Re: [PATCH] capabilities: new kernel.ns_modules_allowed sysctl
From: Kees Cook
Date: Fri Aug 12 2022 - 14:48:45 EST
On Wed, Aug 10, 2022 at 10:25:17AM +0200, Vegard Nossum wrote:
>
> On 8/10/22 00:56, Kees Cook wrote:
> > On Tue, Aug 09, 2022 at 08:52:29PM +0200, Vegard Nossum wrote:
> >> Creating a new user namespace grants you the ability to reach a lot of code
> >> (including loading certain kernel modules) that would otherwise be out of
> >> reach of an attacker. We can reduce the attack surface and block exploits
> >> by ensuring that user namespaces cannot trigger module (auto-)loading.
> >>
> >> A cursory search of exploits found online yields the following extremely
> >> non-exhaustive list of vulnerabilities, and shows that the technique is
> >> both old and still in use:
> >>
> >> - CVE-2016-8655
> >> - CVE-2017-1000112
> >> - CVE-2021-32606
> >> - CVE-2022-2588
> >> - CVE-2022-27666
> >> - CVE-2022-34918
> >>
> >> This patch adds a new sysctl, kernel.ns_modules_allowed, which when set to
> >> 0 will block requests to load modules when the request originates in a
> >> process running in a user namespace.
> >>
> >> For backwards compatibility, the default value of the sysctl is set to
> >> CONFIG_NS_MODULES_ALLOWED_DEFAULT_ON, which in turn defaults to 1, meaning
> >> there should be absolutely no change in behaviour unless you opt in either
> >> at compile time or at runtime.
> >>
> >> This mitigation obviously offers no protection if the vulnerable module is
> >> already loaded, but for many of these exploits the vast majority of users
> >> will never actually load or use these modules on purpose; in other words,
> >> for the vast majority of users, this would block exploits for the above
> >> list of vulnerabilities.
> >
> > We've needed better module autoloading protections for a long time[1].
> > This patch is a big hammer ("all user namespaces"), so I worry it
> > wouldn't actually get used much.
> >
> > Here's a pointer into a prior thread, where Linus chimed in[2].

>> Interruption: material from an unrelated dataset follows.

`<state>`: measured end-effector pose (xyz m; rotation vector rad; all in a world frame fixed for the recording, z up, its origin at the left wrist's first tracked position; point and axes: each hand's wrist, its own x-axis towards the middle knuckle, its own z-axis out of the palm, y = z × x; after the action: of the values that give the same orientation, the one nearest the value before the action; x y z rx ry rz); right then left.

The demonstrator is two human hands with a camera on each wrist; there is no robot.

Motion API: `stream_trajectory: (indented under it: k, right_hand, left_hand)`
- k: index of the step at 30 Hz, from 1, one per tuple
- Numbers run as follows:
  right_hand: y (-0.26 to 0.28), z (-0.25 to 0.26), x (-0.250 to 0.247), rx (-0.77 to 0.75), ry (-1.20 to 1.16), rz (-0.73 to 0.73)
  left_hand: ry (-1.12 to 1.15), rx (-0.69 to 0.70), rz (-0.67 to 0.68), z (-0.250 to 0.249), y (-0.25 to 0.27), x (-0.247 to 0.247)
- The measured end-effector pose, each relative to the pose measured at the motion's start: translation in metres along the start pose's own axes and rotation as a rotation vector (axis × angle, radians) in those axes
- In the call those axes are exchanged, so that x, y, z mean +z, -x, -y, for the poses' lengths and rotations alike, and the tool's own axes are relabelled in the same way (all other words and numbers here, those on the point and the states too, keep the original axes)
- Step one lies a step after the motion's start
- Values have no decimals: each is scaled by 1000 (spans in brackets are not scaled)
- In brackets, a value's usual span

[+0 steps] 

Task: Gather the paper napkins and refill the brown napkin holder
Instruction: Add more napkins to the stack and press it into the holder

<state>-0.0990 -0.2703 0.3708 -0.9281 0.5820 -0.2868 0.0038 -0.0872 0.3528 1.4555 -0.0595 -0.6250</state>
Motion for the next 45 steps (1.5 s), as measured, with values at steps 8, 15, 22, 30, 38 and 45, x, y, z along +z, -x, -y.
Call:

> > I replied back then, but I'm not sure I agree with my 2017 self any
> > more. :P
> >
> > It really does feel like the loading decisions need to be made by the
> > userspace helper, which currently doesn't have enough information to
> > make those choices.
> >
> > -Kees
> >
> > [1] https://github.com/KSPP/linux/issues/24
> > [2] https://lore.kernel.org/kernel-hardening/CA+55aFxiDKfe6VCM+aV2OgnkzMpP+iz+rn2k25_Qa_QLex=pPQ@xxxxxxxxxxxxxx/
>
> Thanks for the pointers, I didn't have any of this context.
>
> I would still argue for my patch with the following points:
>
> 1) As you said, it's been almost 7 years since the discussion you linked
> and apparently it's still a problem (including those 5 privilege
> escalation CVEs from my changelog); this relatively simple patch
> provides a mitigation _today_
>
> 2) it can be layered with any other future mitigations if they do show up
>
> 3) it's not as big a hammer as completely disabling unprivileged user
> namespaces, which seems to be the next best thing currently in terms of
> protecting your users (as a distro)
>
> 4) both the implementation and the user interface are fairly simple in
> my patch, which means it's not a huge long term maintenance burden like
> block-/allowlists or capabilities based on whether modules are
> maintained or not (I would also argue that "maintained or not" is not a
> great proxy for whether there are security issues in the code)
>
> 5) it resembles other sysctls like unprivileged_bpf_disabled or
> perf_event_paranoid, or even modules_disabled
>
> 6) it's opt-in by default, and even then, if you run into problems with
> containers that don't work or whatever, the solution is extremely
> simple: just load the modules you need before starting your container
> (the module names are printed in the kernel log so it shouldn't be
> difficult to track down issues)
>
> What's the downside..?
I agree, it'd be nice to have. I'm just trying to predict what kind of
push-back there may be.
Can you address the build failures noted on the thread, and send a v2? I
note that after this patch it looks like all module loading from a userns
gets logged, regardless of the setting. Is that intended?
-Kees
--
Kees Cook